Professor Susan D. Franck, Associate Professor of Law, recently published her article, Rationalizing Costs in Investment Treaty Arbitration, 88 Wash. U. L. Rev. 769 (2011), in the Washington University Law Review.
International investment and related disputes are on the rise, leading many parties to turn to arbitration. The costs of investment treaty arbitrations are arguably substantial. Prof. Franck’s article offers empirical research indicating that even partial costs could represent more than 10% of an average award. The data suggests a lack of certainty about total costs, which parties had ultimate liability for costs, and the justification for those cost decisions. Awards typically lacked citation to legal authority and provided minimal rationale, and the justifications for cost decisions exhibited broad variation. Tribunals typically decided costs only in the final award; and as the amount investors claimed increased, tribunal costs also increased. Such a combination of variability and convergence can disrupt the value of arbitration for investors and states. In light of the data, but recognizing the need for additional research to replicate and expand upon the initial findings, this Prof.
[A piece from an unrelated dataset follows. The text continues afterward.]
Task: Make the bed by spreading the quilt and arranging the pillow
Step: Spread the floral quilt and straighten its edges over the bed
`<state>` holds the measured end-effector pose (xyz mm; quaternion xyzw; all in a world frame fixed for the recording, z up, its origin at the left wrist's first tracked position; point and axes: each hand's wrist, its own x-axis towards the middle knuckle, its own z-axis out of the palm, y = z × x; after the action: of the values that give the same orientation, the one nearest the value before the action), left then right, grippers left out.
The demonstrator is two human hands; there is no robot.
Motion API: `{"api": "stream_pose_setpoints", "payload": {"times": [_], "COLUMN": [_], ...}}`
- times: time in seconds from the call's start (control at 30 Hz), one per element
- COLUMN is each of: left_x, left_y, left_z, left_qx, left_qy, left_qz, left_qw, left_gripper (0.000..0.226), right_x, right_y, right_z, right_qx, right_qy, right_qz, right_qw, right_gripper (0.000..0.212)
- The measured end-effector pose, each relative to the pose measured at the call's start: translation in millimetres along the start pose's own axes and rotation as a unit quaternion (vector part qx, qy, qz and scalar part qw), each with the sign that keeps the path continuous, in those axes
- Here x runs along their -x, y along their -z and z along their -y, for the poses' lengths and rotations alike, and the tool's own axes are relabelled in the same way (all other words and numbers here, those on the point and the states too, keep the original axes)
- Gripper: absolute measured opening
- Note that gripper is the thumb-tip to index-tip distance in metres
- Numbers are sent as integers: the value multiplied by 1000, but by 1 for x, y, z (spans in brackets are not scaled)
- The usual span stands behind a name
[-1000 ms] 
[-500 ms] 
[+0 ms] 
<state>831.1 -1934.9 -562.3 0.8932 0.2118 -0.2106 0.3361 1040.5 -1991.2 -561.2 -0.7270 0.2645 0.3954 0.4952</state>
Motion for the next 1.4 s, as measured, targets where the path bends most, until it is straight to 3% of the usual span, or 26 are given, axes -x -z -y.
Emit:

Franck recommends states consider implementing measures that encourage arbitrators to consider specific factors when making cost decisions, obligate investors to particularize their claimed damages at an early stage, and facilitate the use of other Alternative Dispute Resolution (ADR) strategies. Establishing such procedural safeguards can aid the legitimacy of a dispute resolution mechanism with critical implications for the international political economy.
Congratulations to Professor Franck.